Son tantísimas las ideas que abundan en cualquier campo de la teoría social, educativa, científica, que hacerse con una sola idea que, verdaderamente, se adapte a nuestro temperamento y carácter, más que una odisea intelectual, es un verdadero milagro. Las pocas ideas, que tenemos propias, a lo sumo dos o, exagerando un poquito, tres y media -¿de dónde proceden? Si proceden de la experiencia personal, entonces, reconoceremos que nos han costado un huevo o un ovario hacernos con ellas; seguramente, casi toda la vida. Si proceden de lo que leemos, entonces, lo mismo, porque hasta que una idea que leemos en un libro la hacemos parte íntima de nuestra carne, transcurre, como decía Nietzsche, casi otra vida y, en ese largo periplo, nos olvidamos de casi todo lo que hemos leído, para quedarnos con lo que nuestra piel ha padecido y gozado.
Juzgar a alguien por las ideas que tiene o, casi mejor dicho, por sus prejuicios, es una aberración. Sólo los hechos hablan bien o mal de nosotros. Las ideas sólo muestran el grado de evolución y de desarrollo que ha adquirido nuestra envoltura craneal.
Franco fue un virtuoso coherente con sus ideas. Milans del Bosch, también. En cuanto el primero puso en práctica las suyas, el mal aumentó en progresión geométrica. La coherencia del primero nos jodió durante más de cuarenta años. La coherencia del segundo estuvo a punto de jodernos otros veinte más, si aquel 23F resulta coherente con la idea de quienes lo perpetraron.
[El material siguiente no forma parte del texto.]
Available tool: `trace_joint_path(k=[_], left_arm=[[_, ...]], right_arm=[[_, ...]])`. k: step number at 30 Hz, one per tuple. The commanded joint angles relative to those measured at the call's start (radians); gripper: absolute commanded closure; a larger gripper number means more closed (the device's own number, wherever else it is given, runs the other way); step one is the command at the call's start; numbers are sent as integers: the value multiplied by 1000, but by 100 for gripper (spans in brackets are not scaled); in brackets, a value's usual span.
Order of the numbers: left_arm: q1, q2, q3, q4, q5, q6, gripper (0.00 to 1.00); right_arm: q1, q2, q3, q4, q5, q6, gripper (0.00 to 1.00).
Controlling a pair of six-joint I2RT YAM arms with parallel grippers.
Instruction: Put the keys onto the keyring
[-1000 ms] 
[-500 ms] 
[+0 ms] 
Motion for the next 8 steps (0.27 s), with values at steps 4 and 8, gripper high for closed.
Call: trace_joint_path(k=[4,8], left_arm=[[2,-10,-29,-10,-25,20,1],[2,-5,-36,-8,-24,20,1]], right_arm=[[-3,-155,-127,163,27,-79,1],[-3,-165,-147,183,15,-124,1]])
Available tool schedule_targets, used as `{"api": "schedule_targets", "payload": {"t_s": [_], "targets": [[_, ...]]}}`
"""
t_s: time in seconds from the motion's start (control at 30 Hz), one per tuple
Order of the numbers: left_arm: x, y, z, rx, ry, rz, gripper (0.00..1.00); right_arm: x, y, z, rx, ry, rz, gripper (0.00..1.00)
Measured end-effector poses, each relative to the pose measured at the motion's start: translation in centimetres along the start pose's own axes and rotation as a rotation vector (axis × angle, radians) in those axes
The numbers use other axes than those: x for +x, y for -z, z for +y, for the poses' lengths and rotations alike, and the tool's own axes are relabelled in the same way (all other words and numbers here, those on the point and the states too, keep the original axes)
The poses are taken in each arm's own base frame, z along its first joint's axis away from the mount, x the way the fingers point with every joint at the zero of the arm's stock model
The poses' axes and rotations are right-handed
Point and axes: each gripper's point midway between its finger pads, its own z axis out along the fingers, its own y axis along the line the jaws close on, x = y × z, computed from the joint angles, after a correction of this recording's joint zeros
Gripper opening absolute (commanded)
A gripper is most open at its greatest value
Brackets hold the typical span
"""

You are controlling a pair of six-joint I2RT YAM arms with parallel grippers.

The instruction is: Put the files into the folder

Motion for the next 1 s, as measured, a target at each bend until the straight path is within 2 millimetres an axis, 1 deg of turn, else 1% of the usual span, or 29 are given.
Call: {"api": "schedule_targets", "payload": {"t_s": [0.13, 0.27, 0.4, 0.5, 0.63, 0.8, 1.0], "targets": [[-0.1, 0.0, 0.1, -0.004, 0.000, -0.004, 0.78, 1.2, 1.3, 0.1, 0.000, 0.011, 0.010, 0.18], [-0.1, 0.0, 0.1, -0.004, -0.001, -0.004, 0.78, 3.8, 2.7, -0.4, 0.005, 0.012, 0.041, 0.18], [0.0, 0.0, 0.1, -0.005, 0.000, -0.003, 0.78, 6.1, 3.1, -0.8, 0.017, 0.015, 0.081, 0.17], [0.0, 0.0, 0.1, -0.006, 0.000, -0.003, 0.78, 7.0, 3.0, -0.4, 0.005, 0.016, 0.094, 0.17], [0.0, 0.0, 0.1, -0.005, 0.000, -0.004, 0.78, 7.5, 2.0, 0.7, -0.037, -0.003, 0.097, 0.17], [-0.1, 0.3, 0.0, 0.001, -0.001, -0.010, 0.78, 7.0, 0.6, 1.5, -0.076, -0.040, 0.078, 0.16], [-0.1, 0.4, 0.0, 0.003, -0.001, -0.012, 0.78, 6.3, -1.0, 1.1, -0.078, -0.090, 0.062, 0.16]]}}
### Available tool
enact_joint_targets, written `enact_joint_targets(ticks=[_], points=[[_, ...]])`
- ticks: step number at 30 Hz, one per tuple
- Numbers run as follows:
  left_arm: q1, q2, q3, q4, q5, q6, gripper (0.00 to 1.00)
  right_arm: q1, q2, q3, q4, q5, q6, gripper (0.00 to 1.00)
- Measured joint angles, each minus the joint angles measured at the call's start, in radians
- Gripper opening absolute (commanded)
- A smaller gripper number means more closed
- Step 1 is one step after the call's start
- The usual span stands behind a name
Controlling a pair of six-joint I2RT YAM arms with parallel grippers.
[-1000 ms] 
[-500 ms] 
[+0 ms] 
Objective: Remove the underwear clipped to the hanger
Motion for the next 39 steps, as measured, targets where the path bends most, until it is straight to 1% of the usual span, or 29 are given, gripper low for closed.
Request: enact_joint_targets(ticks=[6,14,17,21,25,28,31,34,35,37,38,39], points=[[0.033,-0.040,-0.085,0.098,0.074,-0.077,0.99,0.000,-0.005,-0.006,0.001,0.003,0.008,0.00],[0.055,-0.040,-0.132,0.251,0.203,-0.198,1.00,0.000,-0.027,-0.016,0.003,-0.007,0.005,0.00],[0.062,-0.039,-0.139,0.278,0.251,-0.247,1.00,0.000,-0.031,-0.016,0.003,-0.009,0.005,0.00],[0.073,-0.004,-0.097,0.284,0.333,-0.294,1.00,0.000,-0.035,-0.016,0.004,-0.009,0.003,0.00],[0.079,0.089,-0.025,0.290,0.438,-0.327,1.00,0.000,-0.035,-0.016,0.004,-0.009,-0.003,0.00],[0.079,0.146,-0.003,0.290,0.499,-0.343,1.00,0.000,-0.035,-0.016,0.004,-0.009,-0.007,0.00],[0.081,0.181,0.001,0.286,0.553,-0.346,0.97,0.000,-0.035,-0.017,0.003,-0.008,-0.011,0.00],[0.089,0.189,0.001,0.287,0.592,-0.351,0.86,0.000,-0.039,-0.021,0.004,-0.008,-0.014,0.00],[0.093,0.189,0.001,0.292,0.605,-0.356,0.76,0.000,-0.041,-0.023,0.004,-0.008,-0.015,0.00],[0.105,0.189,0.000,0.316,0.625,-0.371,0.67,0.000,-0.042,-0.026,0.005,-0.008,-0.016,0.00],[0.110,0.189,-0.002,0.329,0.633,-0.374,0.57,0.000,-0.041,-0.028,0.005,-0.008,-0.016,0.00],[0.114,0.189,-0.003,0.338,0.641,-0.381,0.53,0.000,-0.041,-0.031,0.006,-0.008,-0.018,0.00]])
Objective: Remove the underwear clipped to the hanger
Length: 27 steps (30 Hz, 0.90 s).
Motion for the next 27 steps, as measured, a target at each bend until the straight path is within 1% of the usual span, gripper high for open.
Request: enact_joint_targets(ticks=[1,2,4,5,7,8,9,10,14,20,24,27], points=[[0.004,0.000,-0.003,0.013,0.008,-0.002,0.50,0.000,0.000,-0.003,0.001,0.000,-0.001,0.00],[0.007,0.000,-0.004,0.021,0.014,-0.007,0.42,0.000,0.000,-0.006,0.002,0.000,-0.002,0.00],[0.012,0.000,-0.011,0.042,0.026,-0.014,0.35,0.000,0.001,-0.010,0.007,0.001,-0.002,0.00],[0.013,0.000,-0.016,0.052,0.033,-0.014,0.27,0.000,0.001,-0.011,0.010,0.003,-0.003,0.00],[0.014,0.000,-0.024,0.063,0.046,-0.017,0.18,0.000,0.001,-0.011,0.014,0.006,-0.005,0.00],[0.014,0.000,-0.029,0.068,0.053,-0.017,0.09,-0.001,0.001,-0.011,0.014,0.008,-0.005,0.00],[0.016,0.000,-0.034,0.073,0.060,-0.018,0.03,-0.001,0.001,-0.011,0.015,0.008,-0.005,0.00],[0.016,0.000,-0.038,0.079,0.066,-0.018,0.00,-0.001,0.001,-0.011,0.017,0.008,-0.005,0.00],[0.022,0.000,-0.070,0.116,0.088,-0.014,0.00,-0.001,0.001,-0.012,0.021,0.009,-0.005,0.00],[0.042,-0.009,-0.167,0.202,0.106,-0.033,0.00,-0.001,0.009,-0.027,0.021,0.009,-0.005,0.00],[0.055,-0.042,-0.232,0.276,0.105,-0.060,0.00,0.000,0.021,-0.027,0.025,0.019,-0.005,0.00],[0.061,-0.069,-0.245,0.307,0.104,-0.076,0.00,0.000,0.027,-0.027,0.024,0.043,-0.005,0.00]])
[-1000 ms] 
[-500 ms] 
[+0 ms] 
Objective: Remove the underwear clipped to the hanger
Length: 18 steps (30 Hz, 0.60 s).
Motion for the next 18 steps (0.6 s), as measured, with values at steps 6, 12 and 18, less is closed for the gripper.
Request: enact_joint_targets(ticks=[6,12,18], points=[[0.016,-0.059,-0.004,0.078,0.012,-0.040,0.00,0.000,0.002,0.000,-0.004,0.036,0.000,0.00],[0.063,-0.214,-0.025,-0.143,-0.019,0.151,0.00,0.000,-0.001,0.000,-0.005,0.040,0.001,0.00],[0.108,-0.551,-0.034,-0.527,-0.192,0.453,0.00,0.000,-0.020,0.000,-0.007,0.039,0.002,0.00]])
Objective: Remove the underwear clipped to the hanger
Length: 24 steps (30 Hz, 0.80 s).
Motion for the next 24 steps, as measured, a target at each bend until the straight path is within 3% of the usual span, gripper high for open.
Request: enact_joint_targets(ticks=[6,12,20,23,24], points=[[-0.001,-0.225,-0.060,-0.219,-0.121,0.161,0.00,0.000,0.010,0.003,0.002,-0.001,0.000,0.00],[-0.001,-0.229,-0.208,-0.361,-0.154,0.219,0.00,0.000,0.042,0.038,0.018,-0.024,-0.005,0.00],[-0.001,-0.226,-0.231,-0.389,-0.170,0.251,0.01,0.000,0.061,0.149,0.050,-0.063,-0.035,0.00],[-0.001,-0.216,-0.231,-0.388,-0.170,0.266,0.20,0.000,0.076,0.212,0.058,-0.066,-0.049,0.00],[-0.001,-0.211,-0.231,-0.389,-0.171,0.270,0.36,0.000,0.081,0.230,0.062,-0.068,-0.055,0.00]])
Así que, ¿para qué se quiere ser uno coherente con las ideas si éstas no nos hacen más humanos y caducan en dos días como un yogur? ¿Para qué empeñarse en ser coherente con las ideas propias si las ideas de los otros son mejores? ¿Para qué empeñarse en ser coherente con unas ideas que no hacen sino llenar de infelicidad a quienes nos rodean?
En realidad, y como dijo Mark Twain, la auténtica filosofía de la coherencia es el cambio.